Esto no quiere decir tomar imprudentemente una actitud de franqueza descortés, sino aprender a entender nuestras emociones, manejar nuestras reacciones, para actuar con integridad.

¿Y cómo empezar la transición a una vida de autogestión en vez de “gestión de imagen”? Pues yo quiero madurar como mujer, por eso quiero vivir en busca de la mansedumbre, la piedad, la sabiduría y el amor, más en mi “ser interior”, que en las percepciones de los otros. Pienso en ello como un ejercicio en el ser:

— Quiero ser sabia, por eso quiero rodearme de gente sabia, invertir en las Escrituras y los libros.

— Quiero discernir, aprendiendo de mis errores del pasado, creciendo en mi auto-comprensión, más allá de los sentimientos que fueron sus causas.

— Y quiero ser amable con los demás, aprendiendo a valorar a las personas, tratando de conocer su historia, pidiendo a Dios que de forma a mi corazón con amor, y practicando la bondad real, basada en integridad, no en gestión de imagen.

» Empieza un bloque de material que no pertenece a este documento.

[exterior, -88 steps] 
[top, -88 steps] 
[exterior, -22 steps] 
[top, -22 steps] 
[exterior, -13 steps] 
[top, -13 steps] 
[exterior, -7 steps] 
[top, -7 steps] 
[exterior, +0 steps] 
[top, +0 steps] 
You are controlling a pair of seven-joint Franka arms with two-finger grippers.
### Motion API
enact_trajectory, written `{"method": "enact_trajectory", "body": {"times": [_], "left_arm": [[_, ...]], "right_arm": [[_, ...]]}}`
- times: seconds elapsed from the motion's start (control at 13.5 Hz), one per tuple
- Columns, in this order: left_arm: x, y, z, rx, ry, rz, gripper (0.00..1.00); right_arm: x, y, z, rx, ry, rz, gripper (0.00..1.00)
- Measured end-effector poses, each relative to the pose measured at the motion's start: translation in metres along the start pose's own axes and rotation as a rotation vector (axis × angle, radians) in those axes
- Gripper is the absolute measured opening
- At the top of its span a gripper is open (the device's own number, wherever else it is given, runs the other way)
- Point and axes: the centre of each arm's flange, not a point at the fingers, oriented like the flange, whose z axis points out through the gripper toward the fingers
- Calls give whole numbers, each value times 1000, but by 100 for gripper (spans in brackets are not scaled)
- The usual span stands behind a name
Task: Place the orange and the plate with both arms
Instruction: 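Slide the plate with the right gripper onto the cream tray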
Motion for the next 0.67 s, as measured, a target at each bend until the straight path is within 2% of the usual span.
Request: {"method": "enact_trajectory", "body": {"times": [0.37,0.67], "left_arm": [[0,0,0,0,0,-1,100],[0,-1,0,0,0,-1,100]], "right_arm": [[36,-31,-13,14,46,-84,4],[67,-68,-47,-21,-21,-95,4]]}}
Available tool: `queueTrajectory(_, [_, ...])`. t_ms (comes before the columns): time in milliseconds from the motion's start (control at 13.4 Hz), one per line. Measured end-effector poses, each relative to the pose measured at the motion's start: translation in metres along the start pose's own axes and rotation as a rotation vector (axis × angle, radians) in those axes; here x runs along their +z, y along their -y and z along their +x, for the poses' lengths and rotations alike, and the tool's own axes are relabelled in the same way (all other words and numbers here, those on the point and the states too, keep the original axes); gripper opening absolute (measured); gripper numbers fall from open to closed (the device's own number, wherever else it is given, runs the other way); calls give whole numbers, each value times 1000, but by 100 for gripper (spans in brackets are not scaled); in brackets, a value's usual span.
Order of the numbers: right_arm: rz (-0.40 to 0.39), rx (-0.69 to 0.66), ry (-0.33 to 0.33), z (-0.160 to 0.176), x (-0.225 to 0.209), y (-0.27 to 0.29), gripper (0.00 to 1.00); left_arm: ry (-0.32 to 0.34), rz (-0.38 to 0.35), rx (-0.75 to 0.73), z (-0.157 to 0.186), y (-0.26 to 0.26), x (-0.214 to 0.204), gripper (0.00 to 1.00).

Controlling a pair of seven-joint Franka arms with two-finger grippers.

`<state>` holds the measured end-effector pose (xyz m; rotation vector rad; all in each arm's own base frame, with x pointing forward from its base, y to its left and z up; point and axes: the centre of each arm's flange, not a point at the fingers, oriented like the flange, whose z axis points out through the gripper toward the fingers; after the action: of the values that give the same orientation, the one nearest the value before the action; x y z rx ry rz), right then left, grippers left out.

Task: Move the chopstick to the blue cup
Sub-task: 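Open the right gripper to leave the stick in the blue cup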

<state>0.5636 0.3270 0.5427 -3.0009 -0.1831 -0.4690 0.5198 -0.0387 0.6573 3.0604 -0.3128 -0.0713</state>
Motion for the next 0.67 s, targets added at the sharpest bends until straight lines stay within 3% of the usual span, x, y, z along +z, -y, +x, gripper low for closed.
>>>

Con cada experiencia, cada devocional mañanero, cada conversación que tenga o libro que lea, espero desarrollar un marco de cómo actuar y reaccionar, tomar gran cantidad de sabiduría, y tener un corazón enseñado a dar respuesta en el amor.

“Linda” no es suficiente. Cuando nos exigimos ser “lindas”, sólo vamos tras la sombra de las mujeres que podríamos llegar a ser. Viendo crecer y florecer este año a las chicas de mi piso, me he convencido por completo de la belleza y el poder que Dios tiene en mente para el corazón plenamente madurado de una mujer a la que ama. Debemos redefinir nuestra comprensión de lo que es ser suave y femenina, buscando el magnífico y verdadero diseño de Dios. Espero que como mujeres nos recordemos siempre a nosotras mismos esa plenitud, y sin conformarnos jamás con una imagen más pequeña y más débil.

“Fuerza y honor son su vestidura; y se ríe de lo por venir. Abre su boca con sabiduría, y la ley de clemencia está en su lengua.” Proverbios 31:25-26.